That sounds good. I have household ammonia and copper sulfate (root killer) from the hardware store. Let us know how it goes!Alright, cool. I have a list of stuff I need, now I just need to get ammonia and copper sulphate. Ace Hardware has 10% clear ammonia, and copper sulphate as drain cleaner. A gallon of that should last a good long time, giving me 16 liters of 2.5% solution at least, and 2 lbs of copper sulfate should make lots of bleach, and probably some big crystals, too.
ok, progress!
View attachment 332572
Developed negative
View attachment 332573
Redeveloped positive
Not sure what I did, but I think I might not have bleached it long enough, or i underexposed the original picture.
Hey a first step. Looks under-developed and possibly under-exposed and under-bleached to me. But headed in the right direction.
To test bleaching and first development time, I suggest that you blacken down a small strip of film with full light exposure. Then develop and bleach and fix. Repeat, changing dev time or solvency of your first developer and bleach time until you get a clear strip.
Once you have that working, I suggest shooting five frames of 35mm at a time while getting your full process going. -2, -1, box speed, +1, +2. That way you can find the right speed for your process more easily and get a better hint as to what you need to adjust. Because the blackened film strip is only a starting point.
Once that works, scale up to 120 or more expensive film sizes.
When I've done B&W reversal (been a while, but I have my notes), I first developed in Dektol 2+1 (two parts stock to one part water) for twelve minutes. I'm pretty sure that's development to completion. I then bleached to completion as well (the bleach removes only developed silver), and the second developer can also be run to completion, since both contrast and overall density are controlled by the first dev. Doing this with early 2000s vintage Tri-X, I got a workable speed of EI 640, but different films will give different results in terms of speed relative to box speed.
Either underexposure or underdevlopment in the first dev will result in dark final slides. if the slide is dark and there's not much separation between lights and darks, it's probably underdeveloped; if the separation is good, but everything is too dark, it's likely underexposed.
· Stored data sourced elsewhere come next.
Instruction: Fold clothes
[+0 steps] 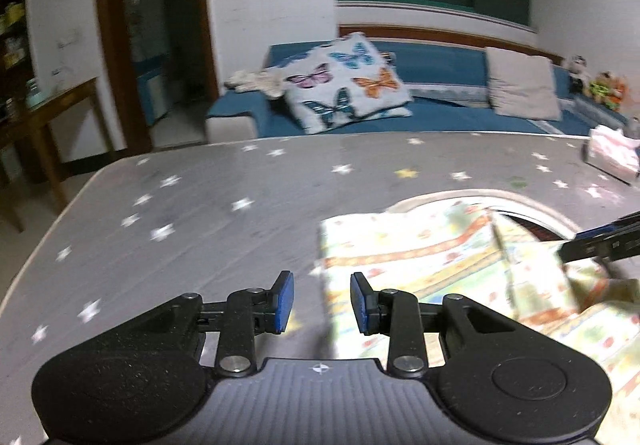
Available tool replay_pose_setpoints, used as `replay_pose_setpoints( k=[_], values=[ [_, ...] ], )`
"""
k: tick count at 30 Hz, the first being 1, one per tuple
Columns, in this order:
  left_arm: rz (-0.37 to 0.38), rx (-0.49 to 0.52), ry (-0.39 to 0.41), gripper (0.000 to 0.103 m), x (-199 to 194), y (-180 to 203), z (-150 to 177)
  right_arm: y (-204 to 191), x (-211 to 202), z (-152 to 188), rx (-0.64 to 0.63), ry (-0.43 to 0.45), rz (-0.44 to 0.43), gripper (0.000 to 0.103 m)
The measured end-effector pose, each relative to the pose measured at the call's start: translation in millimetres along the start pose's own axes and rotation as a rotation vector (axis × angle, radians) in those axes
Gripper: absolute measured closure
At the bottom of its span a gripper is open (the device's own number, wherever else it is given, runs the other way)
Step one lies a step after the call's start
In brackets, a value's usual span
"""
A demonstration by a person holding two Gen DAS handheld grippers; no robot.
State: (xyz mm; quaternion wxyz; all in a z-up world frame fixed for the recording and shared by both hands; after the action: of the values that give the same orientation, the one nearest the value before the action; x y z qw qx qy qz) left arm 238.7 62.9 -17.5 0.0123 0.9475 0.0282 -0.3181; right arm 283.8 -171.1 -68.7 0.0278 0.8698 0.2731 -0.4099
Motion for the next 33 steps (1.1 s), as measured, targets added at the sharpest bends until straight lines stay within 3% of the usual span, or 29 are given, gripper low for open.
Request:
replay_pose_setpoints(
  k=[4, 6, 7, 10, 16, 21, 26, 33],
  values=[
    [0.049, 0.018, -0.001, 0.069, 10.3, 24.2, -7.1, 0.6, 6.4, 1.3, -0.005, -0.006, -0.005, 0.068],
    [0.065, 0.027, -0.007, 0.069, 16.0, 33.9, -8.0, 1.6, 6.4, 1.6, -0.004, -0.003, -0.007, 0.079],
    [0.073, 0.030, -0.010, 0.069, 18.3, 38.5, -8.5, 2.8, 5.4, 1.3, 0.002, 0.003, -0.001, 0.093],
    [0.093, 0.034, -0.007, 0.069, 18.7, 51.0, -10.6, 3.9, -1.9, 0.7, 0.023, 0.023, -0.015, 0.100],
    [0.114, 0.039, 0.011, 0.063, 13.8, 65.0, -16.6, -10.5, -32.9, -0.6, 0.016, 0.106, -0.054, 0.100],
    [0.125, 0.019, 0.016, 0.058, 7.5, 68.0, -22.1, -47.3, -59.3, 8.0, -0.129, 0.162, -0.075, 0.101],
    [0.160, 0.006, 0.015, 0.046, 6.5, 86.8, -29.2, -83.9, -59.1, 32.1, -0.349, 0.142, -0.055, 0.101],
    [0.186, 0.032, -0.038, 0.046, 30.1, 126.3, -26.9, -112.0, -43.5, 59.2, -0.507, 0.091, -0.069, 0.103]
  ],
)
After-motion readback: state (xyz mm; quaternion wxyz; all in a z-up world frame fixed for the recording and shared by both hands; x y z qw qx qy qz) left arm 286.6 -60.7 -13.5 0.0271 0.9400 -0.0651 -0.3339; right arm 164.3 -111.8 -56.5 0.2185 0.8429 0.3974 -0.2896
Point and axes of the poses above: each gripper's, at about its wrist camera, not at the fingertips, and x roughly the way its jaws point, y to its right, z to its underside, the point moved 8 cm from there along x, roughly the way its jaws point, and after that the axes turned 4 degrees about -x, right-handed, at the moved point
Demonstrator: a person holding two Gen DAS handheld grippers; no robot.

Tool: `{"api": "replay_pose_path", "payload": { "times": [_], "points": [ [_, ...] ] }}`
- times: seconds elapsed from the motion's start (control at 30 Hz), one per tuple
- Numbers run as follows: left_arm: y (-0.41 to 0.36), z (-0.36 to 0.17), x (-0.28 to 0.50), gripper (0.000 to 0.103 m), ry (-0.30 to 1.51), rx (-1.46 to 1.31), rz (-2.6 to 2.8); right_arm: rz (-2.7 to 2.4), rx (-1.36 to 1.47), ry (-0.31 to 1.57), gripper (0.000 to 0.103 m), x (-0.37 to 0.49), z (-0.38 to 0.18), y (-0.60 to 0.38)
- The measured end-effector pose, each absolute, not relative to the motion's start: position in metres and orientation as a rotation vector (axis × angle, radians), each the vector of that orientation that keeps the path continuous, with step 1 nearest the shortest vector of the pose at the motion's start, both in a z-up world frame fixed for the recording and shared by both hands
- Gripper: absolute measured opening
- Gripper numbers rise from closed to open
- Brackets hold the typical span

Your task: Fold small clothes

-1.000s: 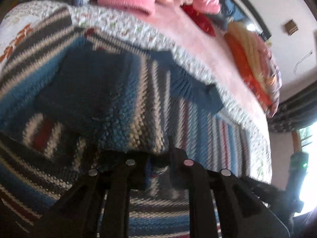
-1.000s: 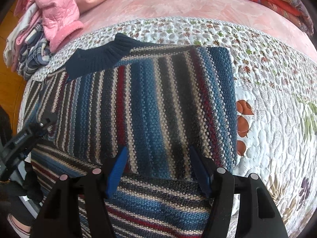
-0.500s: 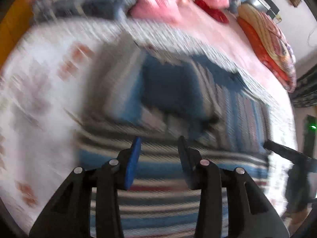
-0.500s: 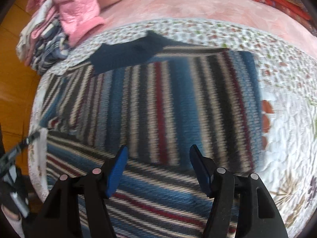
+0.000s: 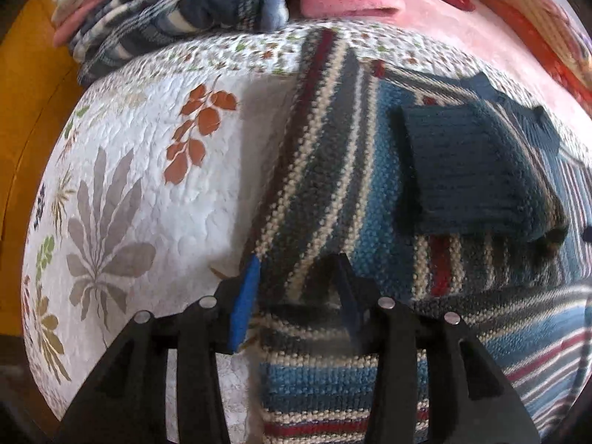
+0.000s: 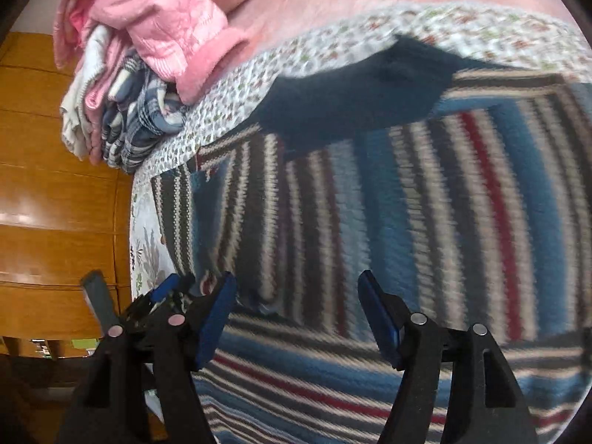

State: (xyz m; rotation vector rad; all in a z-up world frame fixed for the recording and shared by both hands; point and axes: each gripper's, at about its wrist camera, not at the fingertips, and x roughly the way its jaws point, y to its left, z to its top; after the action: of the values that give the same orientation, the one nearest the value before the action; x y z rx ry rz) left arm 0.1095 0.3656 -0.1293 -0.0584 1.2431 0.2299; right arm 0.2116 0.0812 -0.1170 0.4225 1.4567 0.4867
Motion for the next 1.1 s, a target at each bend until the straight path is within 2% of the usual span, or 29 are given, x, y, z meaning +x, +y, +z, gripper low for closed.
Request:
{"api": "replay_pose_path", "payload": {
  "times": [0.2,0.23,0.27,0.3,0.33,0.37,0.47,0.67,0.87,0.97,1.03,1.1],
  "points": [
    [0.401,-0.088,0.109,0.042,1.132,-0.353,0.287,0.467,0.349,1.501,0.072,0.217,-0.135,0.126],
    [0.403,-0.083,0.110,0.042,1.120,-0.368,0.286,0.466,0.344,1.509,0.070,0.218,-0.138,0.131],
    [0.403,-0.079,0.110,0.043,1.112,-0.376,0.282,0.459,0.331,1.518,0.066,0.218,-0.141,0.135],
    [0.403,-0.077,0.109,0.043,1.108,-0.378,0.278,0.457,0.324,1.519,0.055,0.218,-0.143,0.137],
    [0.402,-0.074,0.109,0.043,1.103,-0.379,0.272,0.466,0.326,1.516,0.036,0.218,-0.143,0.139],
    [0.401,-0.074,0.110,0.043,1.102,-0.378,0.269,0.502,0.354,1.510,0.029,0.218,-0.142,0.140],
    [0.397,-0.074,0.110,0.043,1.102,-0.380,0.244,0.513,0.315,1.468,0.024,0.215,-0.125,0.138],
    [0.383,-0.080,0.110,0.043,1.127,-0.330,0.202,0.467,0.268,1.394,0.024,0.217,-0.094,0.108],
    [0.371,-0.103,0.114,0.044,1.213,-0.275,0.175,0.374,0.236,1.446,0.025,0.219,-0.123,0.088],
    [0.373,-0.114,0.114,0.044,1.254,-0.271,0.182,0.346,0.190,1.456,0.030,0.218,-0.131,0.092],
    [0.382,-0.113,0.114,0.044,1.255,-0.296,0.192,0.332,0.132,1.449,0.041,0.217,-0.126,0.098],
    [0.388,-0.107,0.114,0.044,1.234,-0.318,0.204,0.293,0.025,1.411,0.048,0.215,-0.111,0.106]
  ]
}}
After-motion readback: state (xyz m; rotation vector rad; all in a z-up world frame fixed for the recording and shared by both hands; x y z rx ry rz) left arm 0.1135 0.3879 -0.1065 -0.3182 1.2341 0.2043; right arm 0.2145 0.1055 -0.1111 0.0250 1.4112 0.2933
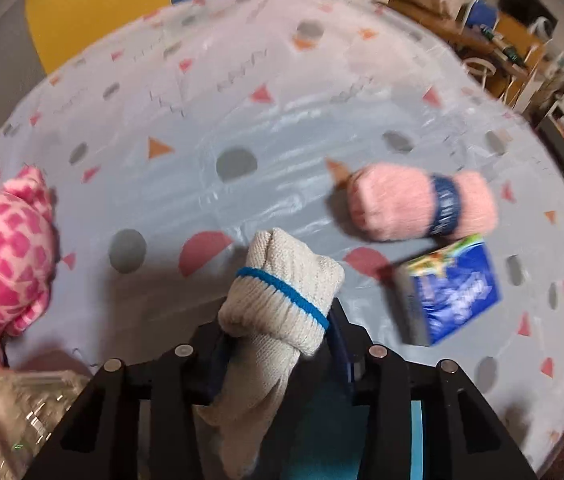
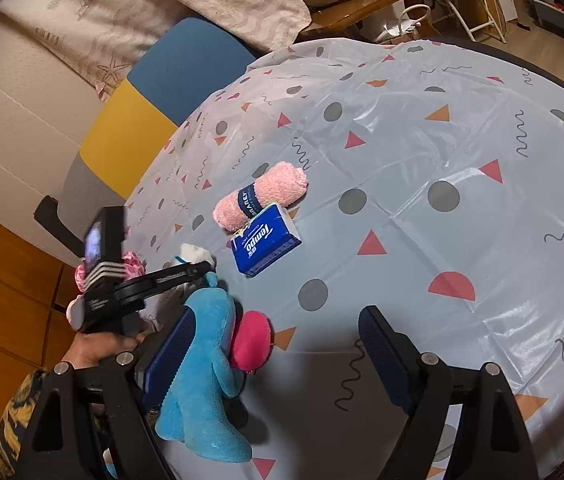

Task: Organize soft objects
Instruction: 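Grasp the white gloves with the left tool while the right grasps the pink dishcloth roll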

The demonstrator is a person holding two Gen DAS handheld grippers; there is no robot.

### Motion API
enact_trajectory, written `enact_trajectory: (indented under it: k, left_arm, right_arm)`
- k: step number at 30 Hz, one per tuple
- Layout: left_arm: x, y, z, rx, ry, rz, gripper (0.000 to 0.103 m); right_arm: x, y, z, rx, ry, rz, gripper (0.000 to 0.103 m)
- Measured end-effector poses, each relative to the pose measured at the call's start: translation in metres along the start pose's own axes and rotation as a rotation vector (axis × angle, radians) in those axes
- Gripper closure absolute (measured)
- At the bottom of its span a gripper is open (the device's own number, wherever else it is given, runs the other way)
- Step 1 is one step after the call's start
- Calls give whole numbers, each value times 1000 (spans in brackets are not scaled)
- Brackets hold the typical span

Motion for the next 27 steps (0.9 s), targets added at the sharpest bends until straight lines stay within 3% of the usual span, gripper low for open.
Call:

If you can't be sure which, it's probably both, so start with increasing first development, then adjust exposure in later rolls once you have good separation of values.
... My own preference, if you find this is needed, would be to give a separate bath in, say, 10 g/L sodium thiosulfate after the bleach step. Done by inspection, stopping as soon as the highlight areas are clear enough, this is more controllable than including the halide solvent in the first developer.
The sulfite presumably acts to neutralize any remaining bleach and prevent staining.Ahh, ok. I have a sodium sulfite clearing bath after the bleach. I’m not sure if that accomplishes the same thing, but it may.
Also, as a silly question, at what point is the film light-safe? Is it good as soon as it’s developed, or is it only safe to take it out after the bleach? I would like to bleach by inspection for the first little bit, but I’m afraid maybe the light could up the results.
The sulfite presumably acts to neutralize any remaining bleach and prevent staining.
So if I understand this correctly, it isn’t doing quite the same thing as the sodium thiosulphate. But it will probably work.
All this being said, I wonder how 5222 will work in this process. The base seems to be a bit darker, could that be a problem?
No, sulfite isn't a replacement for thiosulfate. The sulfite solution is a 'clearing bath' while thiosulfate is a 'fixing bath'. Try not to be confused by the terminology.
how much copper sulfate/NaCl ? and for how long...I gotta try this...I loved BW reversal back in the day
Has anyone else had issues with the 1+9 working solution taking a really long time to bleach? I am not seeing the highlights turn yellow even after 10+ minutes in the copper sulfate solution. (Previous attempt was accidentally using the full strength solution)
Please post exactly which bleach formula you are using.
50g copper sulfate, 50g salt, 10g citric acid, diluted 1+9 to make a working solution.
Ah, that’s meant to be used full strength, not diluted. I would guess that’s the issue then.
Quick question regarding first dev, would it be possible to use a small amount of Kodafix in the first developer to lighten the positive? Thanks.
It's possible, but Kodafix is acidic. This may change your developer pH and result in underdevelopment -- you'd have to test to determine how much time to add.
Ahh. Good to know. So I should really only be using hypo powder, not actual fixers.
Assuming "hypo powder" refers to sodium thiosulfate - old name sodium hyposulfate - it probably is acidic also, and it certainly is fixer.